Les préoccupations de sécurité et les complications frontalières représentent un autre facteur dissuasif. Les professionnels du marketing signalent une inquiétude croissante quant au transport d’appareils d’entreprise à travers la frontière en raison des fouilles numériques élargies par les douanes américaines.
« Après qu’une collègue a vu son ordinateur portable retenu pour inspection pendant trois heures, nous avons mis en place une politique d’appareils vierges pour les voyages aux États-Unis, » affirme un chef d’agence qui a demandé l’anonymat. « Le casse-tête opérationnel que cela crée rend les gens moins enclins à se porter volontaires pour ces voyages. »

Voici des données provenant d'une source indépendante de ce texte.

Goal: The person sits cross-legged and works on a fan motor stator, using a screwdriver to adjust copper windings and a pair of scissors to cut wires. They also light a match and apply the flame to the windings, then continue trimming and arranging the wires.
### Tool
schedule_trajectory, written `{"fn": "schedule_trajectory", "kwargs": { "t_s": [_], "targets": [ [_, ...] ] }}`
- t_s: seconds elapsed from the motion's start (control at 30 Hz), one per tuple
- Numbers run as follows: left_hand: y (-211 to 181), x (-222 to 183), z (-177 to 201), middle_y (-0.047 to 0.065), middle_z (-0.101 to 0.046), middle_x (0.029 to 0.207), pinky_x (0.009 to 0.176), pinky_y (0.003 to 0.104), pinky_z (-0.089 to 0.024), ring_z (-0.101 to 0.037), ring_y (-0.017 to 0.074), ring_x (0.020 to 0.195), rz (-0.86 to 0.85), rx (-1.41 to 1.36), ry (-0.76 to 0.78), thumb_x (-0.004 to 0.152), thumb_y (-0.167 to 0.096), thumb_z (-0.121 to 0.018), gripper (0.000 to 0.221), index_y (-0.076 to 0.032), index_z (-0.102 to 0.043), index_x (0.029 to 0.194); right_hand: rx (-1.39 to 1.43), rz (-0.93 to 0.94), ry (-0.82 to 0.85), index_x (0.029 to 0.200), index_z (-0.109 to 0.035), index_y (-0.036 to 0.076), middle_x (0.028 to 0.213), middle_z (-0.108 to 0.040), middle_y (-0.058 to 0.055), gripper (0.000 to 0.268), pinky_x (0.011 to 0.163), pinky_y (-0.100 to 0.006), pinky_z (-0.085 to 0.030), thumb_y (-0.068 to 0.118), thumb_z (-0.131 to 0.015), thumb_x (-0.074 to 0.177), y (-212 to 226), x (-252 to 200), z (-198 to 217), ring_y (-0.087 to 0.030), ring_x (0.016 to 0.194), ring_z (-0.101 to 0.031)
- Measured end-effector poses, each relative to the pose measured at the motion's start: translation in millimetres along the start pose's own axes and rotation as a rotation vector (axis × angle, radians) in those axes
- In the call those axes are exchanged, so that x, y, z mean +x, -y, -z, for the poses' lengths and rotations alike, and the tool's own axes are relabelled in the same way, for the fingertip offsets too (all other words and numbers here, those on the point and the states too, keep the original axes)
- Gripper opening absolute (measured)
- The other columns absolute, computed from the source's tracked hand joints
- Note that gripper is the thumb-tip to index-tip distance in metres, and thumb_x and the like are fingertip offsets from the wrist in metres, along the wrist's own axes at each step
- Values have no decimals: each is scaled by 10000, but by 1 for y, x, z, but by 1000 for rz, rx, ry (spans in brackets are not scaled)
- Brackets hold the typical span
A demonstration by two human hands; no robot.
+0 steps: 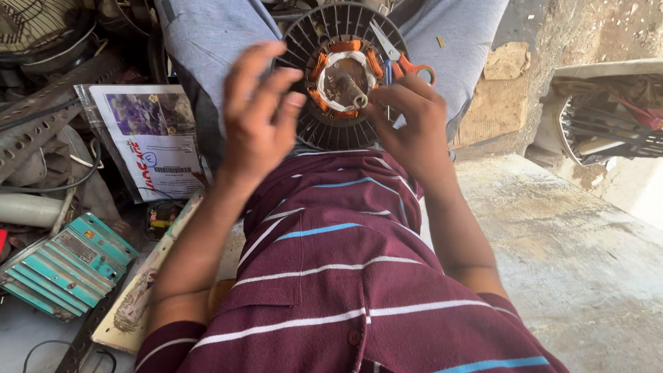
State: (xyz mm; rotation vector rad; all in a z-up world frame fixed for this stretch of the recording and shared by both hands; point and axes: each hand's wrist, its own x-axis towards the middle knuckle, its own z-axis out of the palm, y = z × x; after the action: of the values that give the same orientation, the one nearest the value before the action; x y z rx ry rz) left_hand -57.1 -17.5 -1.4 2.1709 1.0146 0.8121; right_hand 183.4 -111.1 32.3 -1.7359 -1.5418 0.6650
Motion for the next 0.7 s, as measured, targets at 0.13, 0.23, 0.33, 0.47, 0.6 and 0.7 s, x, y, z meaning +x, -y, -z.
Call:
{"fn": "schedule_trajectory", "kwargs": {
  "t_s": [0.13,0.23,0.33,0.47,0.6,0.7],
  "targets": [
    [-22,18,-21,145,-564,1470,1236,484,-411,-515,358,1431,-98,-140,37,1048,-89,-636,242,-17,-698,1270,-125,26,-47,975,-710,25,864,-611,-116,205,642,-417,-483,80,-861,847,11,9,-19,-312,741,-633],
    [-24,25,-26,127,-586,1454,1234,478,-424,-526,345,1434,-101,-172,43,1068,-72,-605,204,-32,-701,1244,-161,13,-35,965,-708,45,876,-602,-108,136,668,-415,-479,65,-826,901,12,7,-29,-312,769,-633],
    [-22,28,-30,126,-607,1429,1224,472,-430,-545,341,1415,-133,-176,18,1059,-74,-618,149,-47,-696,1184,-46,-13,-36,1017,-704,38,873,-578,-102,121,681,-400,-465,58,-796,942,8,1,-31,-280,768,-613],
    [-19,21,-37,115,-631,1368,1188,476,-430,-593,316,1355,-131,-226,35,1028,-77,-615,141,-29,-682,1141,188,-51,8,1007,-611,-7,912,-542,-101,91,699,-344,-453,14,-683,955,0,-26,-21,-220,781,-569],
    [-18,22,-52,122,-681,1229,1138,505,-402,-637,316,1240,-220,-151,-9,1008,-180,-675,233,-1,-679,1157,261,72,-207,969,-560,7,933,-541,-90,44,722,-309,-431,10,-595,942,-6,-44,-12,-203,797,-545],
    [-16,26,-56,93,-742,1072,1145,517,-404,-713,261,1078,-241,-111,5,1028,-201,-712,218,-26,-717,1158,341,46,-265,982,-583,3,953,-546,-104,60,734,-290,-445,-24,-637,985,-9,-36,3,-201,843,-548]
  ]
}}
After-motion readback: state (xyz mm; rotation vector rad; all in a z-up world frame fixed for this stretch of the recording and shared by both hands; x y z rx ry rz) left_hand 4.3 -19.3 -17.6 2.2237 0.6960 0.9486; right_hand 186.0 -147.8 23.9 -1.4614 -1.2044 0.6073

Ce changement n’est pas universel. Certaines spécialités marketing, particulièrement celles impliquant des technologies émergentes ou des relations clients de haute valeur, privilégient encore les événements américains en personne. De plus, les marchés canadiens plus petits comme Halifax ou Winnipeg trouvent souvent les alternatives nationales insuffisantes pour leurs besoins spécialisés.
Qu’est-ce que cela signifie pour l’avenir? Le déclin de la participation canadienne aux événements marketing américains représente un rééquilibrage plutôt qu’un retrait complet. Les budgets de voyage sont alloués plus stratégiquement, avec un accent accru sur le retour sur investissement et la valeur unique.
Les conférences américaines espérant reconquérir la participation canadienne expérimentent des formats hybrides, des tarifs régionaux et du contenu qui ne peut pas être facilement reproduit virtuellement. Pendant ce temps, les organisateurs d’événements canadiens profitent de l’opportunité pour élargir leurs offres et attirer des talents qui auraient auparavant pu regarder vers le sud.
Comme le dit Zhang de MarTech Toronto, « La frontière n’a pas changé, mais notre perception de son importance a évolué. Nous construisons des événements marketing de classe mondiale ici même, et c’est bon pour tout l’écosystème canadien. »
Pour les spécialistes canadiens du marketing, le processus de décision implique désormais plus de variables que jamais. La question n’est plus simplement de savoir quels événements américains assister, mais si les voyages internationaux offrent une valeur suffisante par rapport aux alternatives nationales et aux options virtuelles.
La course vers la frontière ne s’est pas complètement arrêtée—elle est simplement devenue un voyage plus sélectif.